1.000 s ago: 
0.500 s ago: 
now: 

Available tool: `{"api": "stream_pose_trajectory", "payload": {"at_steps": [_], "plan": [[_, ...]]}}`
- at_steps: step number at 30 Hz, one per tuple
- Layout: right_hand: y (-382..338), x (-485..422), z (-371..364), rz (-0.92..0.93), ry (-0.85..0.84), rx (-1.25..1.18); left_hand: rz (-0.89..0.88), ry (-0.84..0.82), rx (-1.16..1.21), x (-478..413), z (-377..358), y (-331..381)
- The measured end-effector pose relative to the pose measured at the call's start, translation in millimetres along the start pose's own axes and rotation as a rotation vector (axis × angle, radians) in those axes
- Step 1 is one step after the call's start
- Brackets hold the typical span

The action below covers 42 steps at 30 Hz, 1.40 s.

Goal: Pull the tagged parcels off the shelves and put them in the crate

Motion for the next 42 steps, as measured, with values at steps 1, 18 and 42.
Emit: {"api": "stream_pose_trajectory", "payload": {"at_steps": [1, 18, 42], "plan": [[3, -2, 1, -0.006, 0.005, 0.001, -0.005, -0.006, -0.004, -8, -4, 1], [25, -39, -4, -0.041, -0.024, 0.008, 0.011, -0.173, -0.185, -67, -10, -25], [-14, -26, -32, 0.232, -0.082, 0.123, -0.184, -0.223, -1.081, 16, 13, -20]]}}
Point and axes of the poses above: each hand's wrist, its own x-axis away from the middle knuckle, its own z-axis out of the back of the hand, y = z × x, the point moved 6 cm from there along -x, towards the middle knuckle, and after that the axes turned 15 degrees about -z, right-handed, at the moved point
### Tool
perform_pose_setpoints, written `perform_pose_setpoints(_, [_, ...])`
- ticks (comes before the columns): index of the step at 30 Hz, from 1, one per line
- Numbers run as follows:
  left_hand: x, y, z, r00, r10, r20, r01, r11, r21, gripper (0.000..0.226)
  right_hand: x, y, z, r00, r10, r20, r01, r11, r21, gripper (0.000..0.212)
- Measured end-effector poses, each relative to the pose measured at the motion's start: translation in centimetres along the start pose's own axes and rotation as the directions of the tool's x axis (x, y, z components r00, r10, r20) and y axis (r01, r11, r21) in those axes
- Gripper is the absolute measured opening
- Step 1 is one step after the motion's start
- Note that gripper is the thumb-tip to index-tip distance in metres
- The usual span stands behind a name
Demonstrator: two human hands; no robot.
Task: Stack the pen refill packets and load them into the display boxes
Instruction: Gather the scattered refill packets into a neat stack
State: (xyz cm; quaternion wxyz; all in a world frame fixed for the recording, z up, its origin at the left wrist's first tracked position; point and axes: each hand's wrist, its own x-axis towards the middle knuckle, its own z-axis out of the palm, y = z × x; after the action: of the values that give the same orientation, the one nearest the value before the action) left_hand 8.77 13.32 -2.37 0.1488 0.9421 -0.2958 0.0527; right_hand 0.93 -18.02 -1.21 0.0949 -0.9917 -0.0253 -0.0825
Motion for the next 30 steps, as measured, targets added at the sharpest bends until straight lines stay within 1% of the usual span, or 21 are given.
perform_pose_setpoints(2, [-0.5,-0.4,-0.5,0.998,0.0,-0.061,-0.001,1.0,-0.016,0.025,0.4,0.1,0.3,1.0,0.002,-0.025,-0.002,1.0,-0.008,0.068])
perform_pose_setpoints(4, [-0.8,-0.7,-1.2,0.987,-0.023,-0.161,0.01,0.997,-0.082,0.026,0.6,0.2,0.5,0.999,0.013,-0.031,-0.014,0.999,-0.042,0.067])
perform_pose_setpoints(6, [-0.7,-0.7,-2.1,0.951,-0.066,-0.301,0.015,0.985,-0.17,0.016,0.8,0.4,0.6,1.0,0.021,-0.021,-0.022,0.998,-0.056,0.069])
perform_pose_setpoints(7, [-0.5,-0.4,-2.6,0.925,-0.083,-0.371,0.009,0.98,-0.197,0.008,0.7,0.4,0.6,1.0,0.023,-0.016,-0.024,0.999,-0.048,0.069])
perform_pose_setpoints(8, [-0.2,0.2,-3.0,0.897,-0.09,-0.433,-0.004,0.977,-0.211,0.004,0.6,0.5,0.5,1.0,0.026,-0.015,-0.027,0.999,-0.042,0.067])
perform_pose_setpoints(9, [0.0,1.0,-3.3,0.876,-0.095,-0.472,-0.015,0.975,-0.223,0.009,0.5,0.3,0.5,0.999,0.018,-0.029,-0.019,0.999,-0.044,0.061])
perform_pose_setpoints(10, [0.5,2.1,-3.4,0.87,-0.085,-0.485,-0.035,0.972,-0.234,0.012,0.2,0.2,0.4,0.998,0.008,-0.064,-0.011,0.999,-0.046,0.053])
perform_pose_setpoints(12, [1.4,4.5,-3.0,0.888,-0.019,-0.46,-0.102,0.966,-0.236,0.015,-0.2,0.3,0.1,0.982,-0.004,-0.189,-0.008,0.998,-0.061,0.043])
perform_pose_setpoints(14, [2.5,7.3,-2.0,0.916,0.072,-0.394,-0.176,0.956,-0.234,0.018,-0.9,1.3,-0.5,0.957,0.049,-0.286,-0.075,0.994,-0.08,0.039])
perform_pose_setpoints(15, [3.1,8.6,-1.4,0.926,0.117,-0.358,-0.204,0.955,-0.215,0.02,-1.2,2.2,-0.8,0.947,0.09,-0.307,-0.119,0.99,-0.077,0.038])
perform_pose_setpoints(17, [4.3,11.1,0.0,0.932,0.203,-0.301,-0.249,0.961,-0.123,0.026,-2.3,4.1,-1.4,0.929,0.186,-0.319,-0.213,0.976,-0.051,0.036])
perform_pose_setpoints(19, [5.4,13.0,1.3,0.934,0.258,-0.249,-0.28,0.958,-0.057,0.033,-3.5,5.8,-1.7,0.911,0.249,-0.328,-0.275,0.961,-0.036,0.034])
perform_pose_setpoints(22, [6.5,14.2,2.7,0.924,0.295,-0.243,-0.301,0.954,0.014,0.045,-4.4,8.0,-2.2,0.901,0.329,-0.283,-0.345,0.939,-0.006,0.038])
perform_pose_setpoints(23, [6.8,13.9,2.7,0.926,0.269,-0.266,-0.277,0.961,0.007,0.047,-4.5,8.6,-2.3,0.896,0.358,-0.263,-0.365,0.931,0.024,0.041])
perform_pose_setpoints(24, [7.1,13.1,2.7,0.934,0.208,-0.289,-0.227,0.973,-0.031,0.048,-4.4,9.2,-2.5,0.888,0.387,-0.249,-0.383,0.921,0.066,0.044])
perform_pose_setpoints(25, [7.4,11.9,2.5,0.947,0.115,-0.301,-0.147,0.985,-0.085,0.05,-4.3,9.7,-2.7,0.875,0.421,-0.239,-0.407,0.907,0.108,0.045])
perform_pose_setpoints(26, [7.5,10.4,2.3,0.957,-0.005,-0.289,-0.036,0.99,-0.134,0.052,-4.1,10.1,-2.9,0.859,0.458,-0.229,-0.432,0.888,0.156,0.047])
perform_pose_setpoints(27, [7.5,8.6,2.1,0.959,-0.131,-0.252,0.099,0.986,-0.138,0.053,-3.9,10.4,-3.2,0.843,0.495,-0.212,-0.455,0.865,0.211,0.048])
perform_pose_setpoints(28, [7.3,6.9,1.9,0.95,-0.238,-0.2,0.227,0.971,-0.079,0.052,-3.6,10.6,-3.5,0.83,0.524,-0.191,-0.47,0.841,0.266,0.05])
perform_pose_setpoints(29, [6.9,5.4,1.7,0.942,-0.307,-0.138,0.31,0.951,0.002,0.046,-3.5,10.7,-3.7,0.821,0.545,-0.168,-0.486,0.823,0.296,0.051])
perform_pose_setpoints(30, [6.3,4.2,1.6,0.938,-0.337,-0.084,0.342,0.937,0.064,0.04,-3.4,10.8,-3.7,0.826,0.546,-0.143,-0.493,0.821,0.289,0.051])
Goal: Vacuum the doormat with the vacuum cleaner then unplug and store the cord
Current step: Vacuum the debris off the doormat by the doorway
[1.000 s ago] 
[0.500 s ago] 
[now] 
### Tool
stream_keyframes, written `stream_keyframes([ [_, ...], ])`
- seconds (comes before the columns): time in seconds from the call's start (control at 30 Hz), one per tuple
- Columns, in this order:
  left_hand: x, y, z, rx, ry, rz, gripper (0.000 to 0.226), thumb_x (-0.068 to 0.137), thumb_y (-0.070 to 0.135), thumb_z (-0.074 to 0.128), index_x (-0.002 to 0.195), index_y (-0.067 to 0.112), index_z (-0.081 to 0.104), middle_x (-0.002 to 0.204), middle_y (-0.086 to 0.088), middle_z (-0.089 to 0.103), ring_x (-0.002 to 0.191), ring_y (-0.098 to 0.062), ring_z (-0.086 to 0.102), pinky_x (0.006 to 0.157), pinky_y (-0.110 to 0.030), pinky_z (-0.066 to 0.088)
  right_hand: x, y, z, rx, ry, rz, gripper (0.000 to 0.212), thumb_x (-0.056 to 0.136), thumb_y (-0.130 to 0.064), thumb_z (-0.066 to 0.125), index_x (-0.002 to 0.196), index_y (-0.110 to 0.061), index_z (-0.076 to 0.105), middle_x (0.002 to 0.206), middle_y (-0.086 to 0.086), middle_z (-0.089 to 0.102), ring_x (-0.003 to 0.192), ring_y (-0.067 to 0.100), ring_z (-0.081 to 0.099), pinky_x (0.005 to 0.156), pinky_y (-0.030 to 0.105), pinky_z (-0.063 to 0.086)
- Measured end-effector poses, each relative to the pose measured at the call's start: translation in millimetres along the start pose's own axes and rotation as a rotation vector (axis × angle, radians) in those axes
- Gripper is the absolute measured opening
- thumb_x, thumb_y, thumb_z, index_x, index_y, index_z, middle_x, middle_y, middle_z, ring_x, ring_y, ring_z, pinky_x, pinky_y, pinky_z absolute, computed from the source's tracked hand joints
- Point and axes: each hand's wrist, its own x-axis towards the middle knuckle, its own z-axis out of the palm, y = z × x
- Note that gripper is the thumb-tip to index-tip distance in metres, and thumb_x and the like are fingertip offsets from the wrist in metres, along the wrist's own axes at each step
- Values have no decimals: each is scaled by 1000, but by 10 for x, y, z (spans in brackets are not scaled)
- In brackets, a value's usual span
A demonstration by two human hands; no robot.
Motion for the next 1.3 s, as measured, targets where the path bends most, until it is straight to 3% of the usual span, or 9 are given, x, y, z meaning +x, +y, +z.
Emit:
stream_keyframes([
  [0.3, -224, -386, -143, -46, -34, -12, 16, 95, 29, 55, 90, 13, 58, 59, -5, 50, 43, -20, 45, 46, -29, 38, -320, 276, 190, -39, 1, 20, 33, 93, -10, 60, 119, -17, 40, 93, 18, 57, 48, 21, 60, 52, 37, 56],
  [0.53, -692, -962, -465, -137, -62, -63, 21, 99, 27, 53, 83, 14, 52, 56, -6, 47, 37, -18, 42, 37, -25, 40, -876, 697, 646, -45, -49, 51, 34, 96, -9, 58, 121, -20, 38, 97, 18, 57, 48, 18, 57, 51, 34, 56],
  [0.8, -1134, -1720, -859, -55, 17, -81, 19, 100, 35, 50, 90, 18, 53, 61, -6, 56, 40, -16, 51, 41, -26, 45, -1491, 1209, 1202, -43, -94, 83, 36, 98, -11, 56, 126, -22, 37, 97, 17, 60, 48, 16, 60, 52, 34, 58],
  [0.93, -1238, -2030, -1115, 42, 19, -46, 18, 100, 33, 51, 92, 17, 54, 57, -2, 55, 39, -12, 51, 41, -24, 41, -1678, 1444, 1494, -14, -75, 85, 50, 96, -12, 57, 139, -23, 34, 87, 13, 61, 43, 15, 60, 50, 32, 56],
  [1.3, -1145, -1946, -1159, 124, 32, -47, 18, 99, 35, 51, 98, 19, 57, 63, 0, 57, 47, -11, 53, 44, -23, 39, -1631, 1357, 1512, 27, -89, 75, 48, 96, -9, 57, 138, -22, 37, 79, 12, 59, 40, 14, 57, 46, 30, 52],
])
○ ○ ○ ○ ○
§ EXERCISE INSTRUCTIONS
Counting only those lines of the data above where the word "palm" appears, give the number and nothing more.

§ EXERCISE OUTPUT
2